Search code examples
mysqlsqljoinduplicatescross-join

Duplicate pairs in SQL cross join?


I know there are a lot of similar questions to this out there on SO, and I looked at some of them, namely this, but its not enough to solve my problem

I have a table proposals that looks something like this:

proposalNum | PI        | department | investigator | investigatorDepartment|
---------------------------------------------------------------------------- 
FP00003521  | Bush,Raj  | GIS        | Amm,Anna     | CIS                   |
FP00003521  | Bush,Raj  | GIS        | Milton,Ross  | CIS                   |
FP00003521  | Bush,Raj  | GIS        | Landis, Amy  | SEB                   |
FP00069606  | Mill, Ash | DIA        | Keller, Bill | FAA                   |

and I basically want to look at the investigator field and create:

Amm,Anna     | Milton, Ross 
Amm,Anna     | Landis, Amy
Milton,Ross  | Landis, Amy 

for all of the investigators that have CIS, and for a given proposalNum(in this case, FP00003521)

(Here is the SQL FIDDLE)

I did this:

SELECT p1.investigator,p2.investigator
FROM proposals AS p1
CROSS JOIN proposals AS p2 
WHERE p1.investigatorDepartment='CIS' 
AND p1.investigator!=p2.investigator
AND p1.proposalNum=p2.proposalNum

and got:

Milton,Ross  | Amm,Anna 
Amm,Anna     | Milton,Ross
Amm,Anna     | Landis, Amy
Milton,Ross  | Landis,Amy

But there's a repeat there...

Following the logic on the linked post, I also tried:

SELECT p1.investigator,p2.investigator
FROM proposals AS p1
CROSS JOIN proposals AS p2 
ON p1.investigator < p2.investigator
WHERE p1.investigatorDepartment='CIS' 
AND p1.investigator!=p2.investigator
AND p1.proposalNum=p2.proposalNum

and I got this:

Amm,Anna     | Milton,Ross
Amm,Anna     | Landis, Amy

The problem is when I add the ON p1.investigator < p2.investigator condition, it also won't add Milton,Ross and Landis, Amy since M > L

How would I re-write my query to solve this problem?
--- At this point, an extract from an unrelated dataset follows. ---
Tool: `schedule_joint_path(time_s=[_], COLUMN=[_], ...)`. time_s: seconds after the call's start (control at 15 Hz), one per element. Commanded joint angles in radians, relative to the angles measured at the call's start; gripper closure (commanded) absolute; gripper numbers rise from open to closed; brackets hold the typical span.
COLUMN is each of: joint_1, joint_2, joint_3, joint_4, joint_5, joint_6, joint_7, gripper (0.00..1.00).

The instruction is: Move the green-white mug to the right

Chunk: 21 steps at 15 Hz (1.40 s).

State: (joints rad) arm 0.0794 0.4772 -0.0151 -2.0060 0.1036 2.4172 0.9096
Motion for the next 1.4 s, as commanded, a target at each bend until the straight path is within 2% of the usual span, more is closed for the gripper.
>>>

Any help would be greatly appreciated, thank you!!


Solution

  • You can join those p2's that are CIS differently to those that aren't. One way is as follows.

    select
      p1.investigator,
      p2.investigator
    from
      proposals AS p1
        cross join
      proposals AS p2 
    where
      p1.investigatorDepartment = 'CIS' and ((
          p2.investigatorDepartment = 'CIS' and 
          p1.investigator < p2.investigator
      ) or (
          p2.investigatorDepartment != 'CIS' or
          p2.investigatorDepartment is null
      )) and
      p1.proposalNum = p2.proposalNum;
    

    SQL Fiddle